Bir devre sahneyi bırakan sanatçı, Selami Şahin, Özer Şenay ve Cengiz Tekin’in yönetmenliklerinde sırasıyla “Onu bile Yak Tanrım”, “Sevgimin Bedeli” ve “İstemiyorum” albümlerini çıkardı. Cezaevinden 1988’dahi kaynak Serbes ile yeniden barışan müzik ve sinema hayatını geride bırakan Bergen, 1989 nisan ayında kocasından boşandı. Aynı yılın haziran ayında sahneye dönen sanatçı, 1989’bile vefatından önce son albümü “Yıllar Affetmez”i müzikseverlerin beğenisine sundu.
KURŞUNLANARAK ÖLDÜRÜLDÜ
Yoğun tek ilgiyle karşılanan albümün tanıtım turnelerine başlayan sanatçı 14 Ağustos 1989’u 15 Ağustos’a bağlayan gece Adana Pozantı’bile boşandığı eşi Serbes tarafından kurşunlanarak öldürüldü. Sanatçının cenazesi memleketi Mersin’dahi defnedildi.
Yurt içinde ve sayılmazsa konserler veren sanatçı, kısa ömrüne 5 longplay, 11 kaset, 129 şarkı ve tek film sığdırmayı başardı. Farklı ve güçlü sesiyle arabesk dünyasında iz bırakan Bergen’in vefatının akabinde, 1990’bile “Giden Gençliğim” albümü yayınlandı ve resim ilk köken gün tükendi.

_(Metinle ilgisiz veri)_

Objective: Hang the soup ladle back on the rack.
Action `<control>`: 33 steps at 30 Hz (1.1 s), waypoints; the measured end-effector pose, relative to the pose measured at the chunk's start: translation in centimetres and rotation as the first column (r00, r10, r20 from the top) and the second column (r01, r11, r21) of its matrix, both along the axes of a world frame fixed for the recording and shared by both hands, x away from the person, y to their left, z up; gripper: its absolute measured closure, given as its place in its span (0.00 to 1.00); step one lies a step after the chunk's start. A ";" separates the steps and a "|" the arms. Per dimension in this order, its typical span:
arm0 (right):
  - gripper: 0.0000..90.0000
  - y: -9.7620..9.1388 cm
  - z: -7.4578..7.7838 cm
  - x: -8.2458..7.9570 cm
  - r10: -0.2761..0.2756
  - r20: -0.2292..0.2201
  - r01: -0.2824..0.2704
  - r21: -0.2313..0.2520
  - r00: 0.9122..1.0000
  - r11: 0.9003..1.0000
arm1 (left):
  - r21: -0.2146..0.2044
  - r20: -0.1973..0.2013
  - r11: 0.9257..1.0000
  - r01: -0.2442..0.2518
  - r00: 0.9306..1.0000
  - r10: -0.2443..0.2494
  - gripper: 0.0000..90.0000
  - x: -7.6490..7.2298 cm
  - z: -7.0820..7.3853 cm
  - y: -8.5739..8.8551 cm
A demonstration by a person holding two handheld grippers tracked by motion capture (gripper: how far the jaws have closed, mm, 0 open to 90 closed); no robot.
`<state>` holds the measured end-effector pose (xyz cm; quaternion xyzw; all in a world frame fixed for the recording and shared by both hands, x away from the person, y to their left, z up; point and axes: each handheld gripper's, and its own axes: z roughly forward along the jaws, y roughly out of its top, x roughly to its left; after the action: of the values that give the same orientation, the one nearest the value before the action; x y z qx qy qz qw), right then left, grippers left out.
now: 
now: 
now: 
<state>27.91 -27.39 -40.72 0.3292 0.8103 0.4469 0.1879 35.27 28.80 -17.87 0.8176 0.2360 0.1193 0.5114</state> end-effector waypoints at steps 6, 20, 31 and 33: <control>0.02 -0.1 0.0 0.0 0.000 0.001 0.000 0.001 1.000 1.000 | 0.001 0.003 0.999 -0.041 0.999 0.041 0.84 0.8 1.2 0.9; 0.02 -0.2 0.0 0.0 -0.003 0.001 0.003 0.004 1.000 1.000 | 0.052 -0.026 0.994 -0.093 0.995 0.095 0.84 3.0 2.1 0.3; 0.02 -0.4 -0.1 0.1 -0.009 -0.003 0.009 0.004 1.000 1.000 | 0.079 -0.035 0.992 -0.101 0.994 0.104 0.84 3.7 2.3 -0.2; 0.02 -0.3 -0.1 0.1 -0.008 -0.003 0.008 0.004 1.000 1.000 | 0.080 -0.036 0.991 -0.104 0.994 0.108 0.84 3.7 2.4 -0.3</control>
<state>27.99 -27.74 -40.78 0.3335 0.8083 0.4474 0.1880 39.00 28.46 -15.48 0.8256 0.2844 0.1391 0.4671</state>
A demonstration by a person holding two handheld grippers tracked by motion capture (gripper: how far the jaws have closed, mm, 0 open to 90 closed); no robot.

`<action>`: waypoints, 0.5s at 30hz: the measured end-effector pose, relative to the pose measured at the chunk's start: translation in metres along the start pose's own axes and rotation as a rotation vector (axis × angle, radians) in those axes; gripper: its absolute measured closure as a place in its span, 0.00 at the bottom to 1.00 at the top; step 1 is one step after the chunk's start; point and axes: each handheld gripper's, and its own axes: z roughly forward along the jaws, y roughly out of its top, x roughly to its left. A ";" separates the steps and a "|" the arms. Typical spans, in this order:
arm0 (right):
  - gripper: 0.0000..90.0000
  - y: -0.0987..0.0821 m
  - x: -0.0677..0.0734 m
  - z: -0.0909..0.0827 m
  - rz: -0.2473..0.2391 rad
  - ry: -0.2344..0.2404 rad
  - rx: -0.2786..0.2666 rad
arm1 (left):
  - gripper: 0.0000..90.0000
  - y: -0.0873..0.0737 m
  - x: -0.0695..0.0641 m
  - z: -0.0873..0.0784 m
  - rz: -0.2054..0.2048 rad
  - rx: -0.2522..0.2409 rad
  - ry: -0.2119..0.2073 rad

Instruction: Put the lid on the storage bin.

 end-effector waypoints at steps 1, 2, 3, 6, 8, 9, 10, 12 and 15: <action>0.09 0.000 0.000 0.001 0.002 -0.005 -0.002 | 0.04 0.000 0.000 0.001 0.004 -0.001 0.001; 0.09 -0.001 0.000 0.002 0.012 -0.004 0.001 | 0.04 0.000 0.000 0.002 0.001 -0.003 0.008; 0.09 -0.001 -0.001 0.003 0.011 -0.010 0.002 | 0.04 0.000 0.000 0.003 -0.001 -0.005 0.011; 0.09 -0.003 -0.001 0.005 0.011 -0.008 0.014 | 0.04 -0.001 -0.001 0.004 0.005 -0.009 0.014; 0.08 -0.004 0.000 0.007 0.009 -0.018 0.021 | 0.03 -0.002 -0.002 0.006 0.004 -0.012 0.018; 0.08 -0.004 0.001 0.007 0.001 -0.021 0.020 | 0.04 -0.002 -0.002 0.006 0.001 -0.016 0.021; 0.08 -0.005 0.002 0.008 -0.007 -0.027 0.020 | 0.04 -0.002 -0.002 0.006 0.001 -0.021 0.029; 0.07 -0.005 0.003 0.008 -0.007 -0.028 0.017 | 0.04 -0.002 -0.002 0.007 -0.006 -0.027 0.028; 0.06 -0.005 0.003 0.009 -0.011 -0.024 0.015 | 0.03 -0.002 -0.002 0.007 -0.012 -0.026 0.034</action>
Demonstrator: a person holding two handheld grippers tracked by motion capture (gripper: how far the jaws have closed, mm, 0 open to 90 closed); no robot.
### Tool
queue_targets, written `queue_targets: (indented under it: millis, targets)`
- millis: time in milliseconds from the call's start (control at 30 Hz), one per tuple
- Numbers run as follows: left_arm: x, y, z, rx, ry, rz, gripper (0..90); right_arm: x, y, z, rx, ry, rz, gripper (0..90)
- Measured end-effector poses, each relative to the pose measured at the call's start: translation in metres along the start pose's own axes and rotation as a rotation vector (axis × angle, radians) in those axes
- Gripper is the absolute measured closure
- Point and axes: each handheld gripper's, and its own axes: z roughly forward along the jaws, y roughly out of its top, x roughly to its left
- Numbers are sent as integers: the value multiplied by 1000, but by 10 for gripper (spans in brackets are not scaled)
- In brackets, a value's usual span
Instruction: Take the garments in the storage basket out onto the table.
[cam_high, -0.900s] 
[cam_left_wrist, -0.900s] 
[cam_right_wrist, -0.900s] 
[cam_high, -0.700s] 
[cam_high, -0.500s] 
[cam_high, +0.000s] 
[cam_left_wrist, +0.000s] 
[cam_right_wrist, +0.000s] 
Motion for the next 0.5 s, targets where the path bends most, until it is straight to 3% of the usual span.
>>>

Pek sayı arabesk ve nostalji konseptli albümlerin yanı sıra Bergen’in şarkıları Ceylan Ertem, Ebru Yaşar, Emrah, Funda Arar, Muazzez Ersoy ve Işın Karaca tarafından bile yorumlandı.
BERGEN’İN HAYATI FİLM OLDU
Yasal Uyarı: Sitemiz tasarım aşamasındadır ve tüm içerikler hayal ürünüdür. Gerçek kişi ve kurumlar ile benzerlikleri tamamen tesadüfidir. İçerikler haber niteliği taşımaz ve gerçekliği yoktur. Sitemiz taslak aşamasında rastgele oluşturulan içeriklerden sorumlu değildir. Yinede sitemizden kaldırılmasını istediğiniz içerikler için [email protected] adresine mail ileterek taleplerinizi iletmeniz halinde yasal süre içerisinde tüm içerikler sitemizden kaldırılacaktır.